Univariate Descriptive Statistics and Plots provided summaries of the central tendency, dispersion, and shape of the distributions of “LotArea” and “SalePrice”;
Histograms visualized the distributions of “LotArea” and “SalePrice”, allowing us to understand their spread and identify any potential outliers;
Scatterplot of LotArea and SalePrice visually displays the relationship between “LotArea” and “SalePrice”. Each point representing an observation in the dataset, with “LotArea” on the x-axis and “SalePrice” on the y-axis;
The scatterplot also helps us assess if there is any discernible pattern or trend between “LotArea” and “SalePrice”.

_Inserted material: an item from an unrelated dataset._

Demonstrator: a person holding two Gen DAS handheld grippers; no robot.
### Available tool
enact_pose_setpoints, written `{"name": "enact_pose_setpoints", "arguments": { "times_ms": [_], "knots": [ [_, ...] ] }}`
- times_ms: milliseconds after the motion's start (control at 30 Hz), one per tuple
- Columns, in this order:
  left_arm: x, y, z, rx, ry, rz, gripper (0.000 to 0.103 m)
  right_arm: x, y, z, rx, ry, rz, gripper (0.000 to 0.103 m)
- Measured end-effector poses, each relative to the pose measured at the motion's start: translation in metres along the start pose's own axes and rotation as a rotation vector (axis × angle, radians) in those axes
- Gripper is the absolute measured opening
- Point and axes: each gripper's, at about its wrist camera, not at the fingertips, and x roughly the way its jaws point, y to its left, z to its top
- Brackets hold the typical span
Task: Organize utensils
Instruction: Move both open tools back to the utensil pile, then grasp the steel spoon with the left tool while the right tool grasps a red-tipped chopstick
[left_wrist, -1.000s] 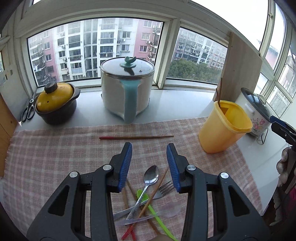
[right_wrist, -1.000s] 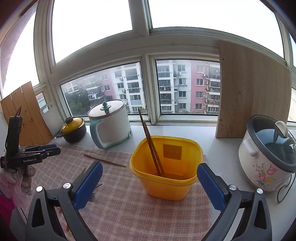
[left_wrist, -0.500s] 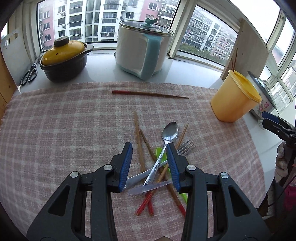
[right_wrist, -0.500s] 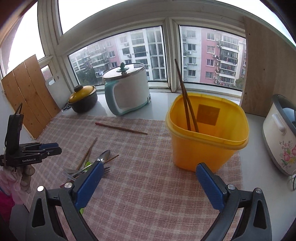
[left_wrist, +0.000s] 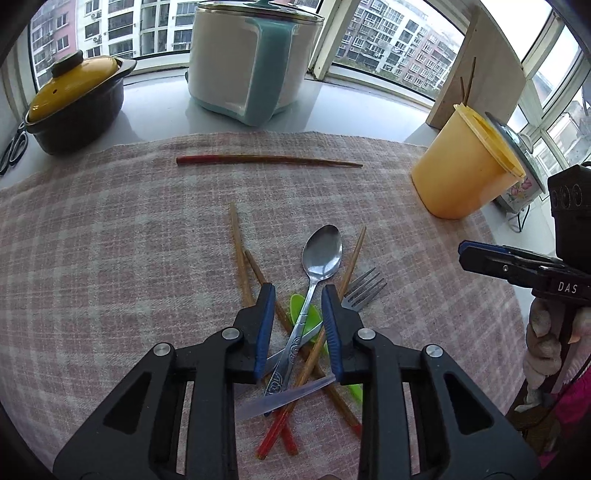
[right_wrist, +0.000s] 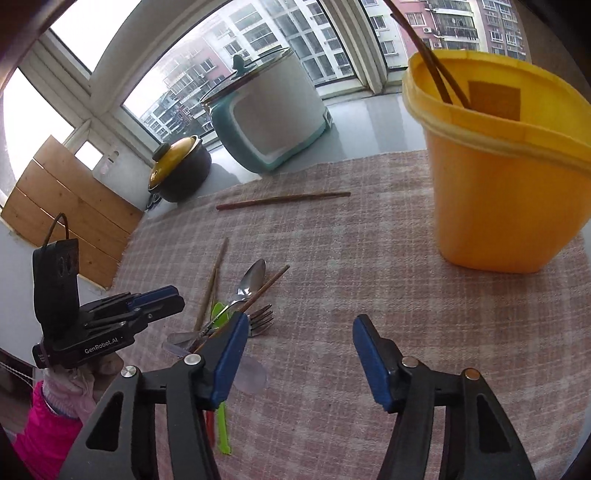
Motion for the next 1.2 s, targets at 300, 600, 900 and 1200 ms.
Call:
{"name": "enact_pose_setpoints", "arguments": {
  "times_ms": [300,600,900,1200],
  "knots": [
    [0.018,0.000,0.008,0.018,0.030,-0.003,0.025,0.049,0.002,0.016,0.106,0.074,0.081,0.043],
    [0.030,0.001,0.014,0.038,0.051,-0.005,0.025,0.082,0.004,0.031,0.161,0.115,0.077,0.035],
    [0.042,-0.001,0.019,0.053,0.074,-0.018,0.025,0.101,0.005,0.035,0.196,0.134,0.082,0.028],
    [0.052,-0.007,0.025,0.090,0.086,-0.011,0.025,0.109,0.003,0.034,0.202,0.144,0.088,0.011]
  ]
}}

95% Confidence Interval for the Difference in Means:
The confidence interval provides a range of values within which we are 95% confident that the true difference in means between “LotArea” and “SalePrice” lies. If the confidence interval includes zero, it suggests that there is no statistically significant difference between the means of “LotArea” and “SalePrice”.
Correlation Matrix and Hypothesis Testing:
The correlation matrix quantifies the strength and direction of the linear relationship between “LotArea” and “SalePrice”. - A correlation coefficient close to +1 indicates a strong positive linear relationship, close to -1 indicates a strong negative linear relationship, and close to 0 indicates no linear relationship. - The hypothesis test determines whether the observed correlation coefficient is significantly different from zero. A low p-value (typically below the chosen significance level, e.g., 0.05) indicates that the correlation is statistically significant, suggesting a meaningful relationship between “LotArea” and “SalePrice”.
# Load necessary library
library(psych)
# Invert the correlation matrix to obtain the precision matrix
precision_matrix <- solve(cor_matrix)
# Multiply the correlation matrix by the precision matrix
cor_precision_multiply <- cor_matrix %*% precision_matrix
# Multiply the precision matrix by the correlation matrix
precision_cor_multiply <- precision_matrix %*% cor_matrix
# Perform principal component analysis (PCA)
pca_result <- principal(cor_matrix, nfactors = 2, rotate = "none")
# Print the PCA results
print("PCA Results:")
## [1] "PCA Results:"
print(pca_result)
## Principal Components Analysis
## Call: principal(r = cor_matrix, nfactors = 2, rotate = "none")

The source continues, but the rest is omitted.